_Your objective_:
The answer consists solely of the lines running from the one with "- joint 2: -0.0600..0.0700" through the final line below, transcribed exactly and without any pictures.

_Exercise data_:
──────

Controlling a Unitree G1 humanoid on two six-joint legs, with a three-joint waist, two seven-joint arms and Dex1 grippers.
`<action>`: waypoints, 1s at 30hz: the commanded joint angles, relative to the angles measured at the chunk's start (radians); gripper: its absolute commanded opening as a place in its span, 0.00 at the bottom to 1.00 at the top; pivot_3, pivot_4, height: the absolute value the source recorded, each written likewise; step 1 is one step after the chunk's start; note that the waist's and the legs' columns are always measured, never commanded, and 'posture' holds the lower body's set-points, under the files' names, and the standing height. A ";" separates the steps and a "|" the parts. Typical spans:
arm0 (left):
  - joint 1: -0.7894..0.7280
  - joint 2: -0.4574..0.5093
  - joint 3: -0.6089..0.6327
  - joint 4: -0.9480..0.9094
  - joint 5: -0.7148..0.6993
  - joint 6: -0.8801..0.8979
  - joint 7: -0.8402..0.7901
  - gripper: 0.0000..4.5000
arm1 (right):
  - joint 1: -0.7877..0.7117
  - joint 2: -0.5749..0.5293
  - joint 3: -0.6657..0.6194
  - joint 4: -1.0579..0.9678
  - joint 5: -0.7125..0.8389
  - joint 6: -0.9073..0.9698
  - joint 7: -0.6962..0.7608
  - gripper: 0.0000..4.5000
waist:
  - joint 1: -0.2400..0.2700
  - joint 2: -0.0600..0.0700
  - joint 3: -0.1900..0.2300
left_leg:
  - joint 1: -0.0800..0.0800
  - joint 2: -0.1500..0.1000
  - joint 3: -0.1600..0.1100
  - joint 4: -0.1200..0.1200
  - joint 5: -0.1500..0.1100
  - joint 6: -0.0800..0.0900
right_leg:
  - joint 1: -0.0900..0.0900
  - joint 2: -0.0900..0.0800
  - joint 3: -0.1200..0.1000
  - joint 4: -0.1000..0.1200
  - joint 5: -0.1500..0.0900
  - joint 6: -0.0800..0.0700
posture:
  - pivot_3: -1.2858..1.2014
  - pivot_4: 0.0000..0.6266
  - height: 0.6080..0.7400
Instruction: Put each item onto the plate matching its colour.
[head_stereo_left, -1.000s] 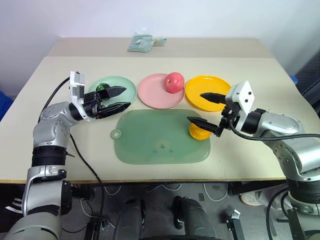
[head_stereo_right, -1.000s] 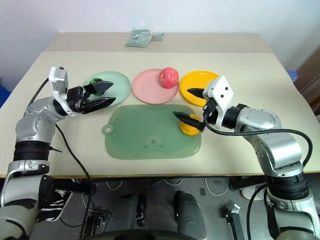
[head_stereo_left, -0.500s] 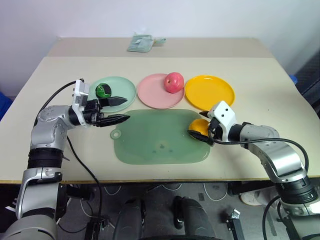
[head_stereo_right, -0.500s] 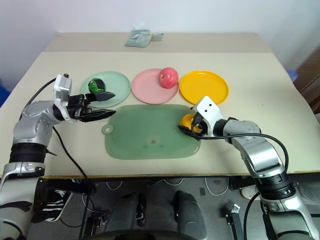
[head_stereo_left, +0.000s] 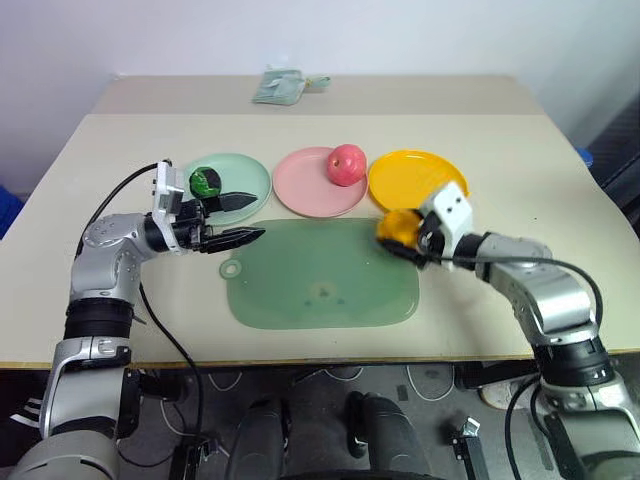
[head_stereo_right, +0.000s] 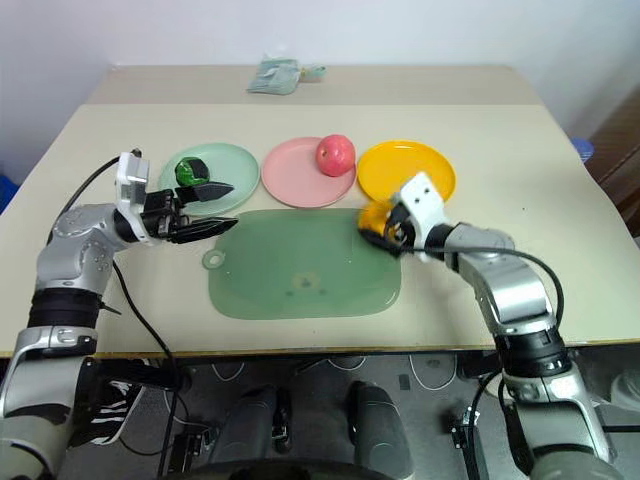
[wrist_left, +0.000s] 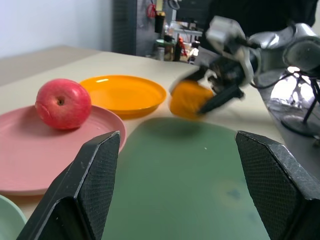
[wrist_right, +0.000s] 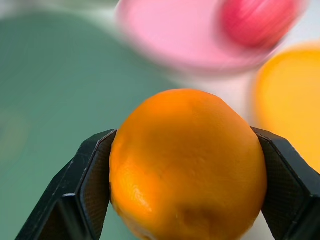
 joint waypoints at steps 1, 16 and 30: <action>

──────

_The answer_:
  - joint 2: -0.0600..0.0700
  - joint 3: -0.1900..0.2300
left_leg:
  - joint 1: -0.0800..0.0800
  - joint 2: -0.1500..0.1000
  - joint 3: -0.1600..0.1100
  - joint 4: -0.1200..0.1200
  - joint 5: -0.1500..0.1100
  - joint 6: -0.0800..0.0900
right_leg:
  - joint 1: -0.0900..0.0900
  - joint 2: -0.0900..0.0800
  - joint 3: -0.1200..0.1000
  - joint 4: -0.1000..0.1200
  - joint 5: -0.1500..0.0900
  - joint 6: -0.0800..0.0700
posture:
  - pivot_3: -1.2858..1.2014
  - pivot_4: 0.0000..0.6266
  - height: 0.6080..0.7400
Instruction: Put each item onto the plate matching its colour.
[head_stereo_left, -1.000s] 
[head_stereo_right, -1.000s] 
[head_stereo_left, -0.500s] 
[head_stereo_right, -0.500s] 
[head_stereo_left, +0.000s] 
[head_stereo_right, +0.000s] 
[wrist_left, +0.000s] 
[wrist_right, +0.000s] 
 joint waypoints at steps 1, 16 and 30: <action>

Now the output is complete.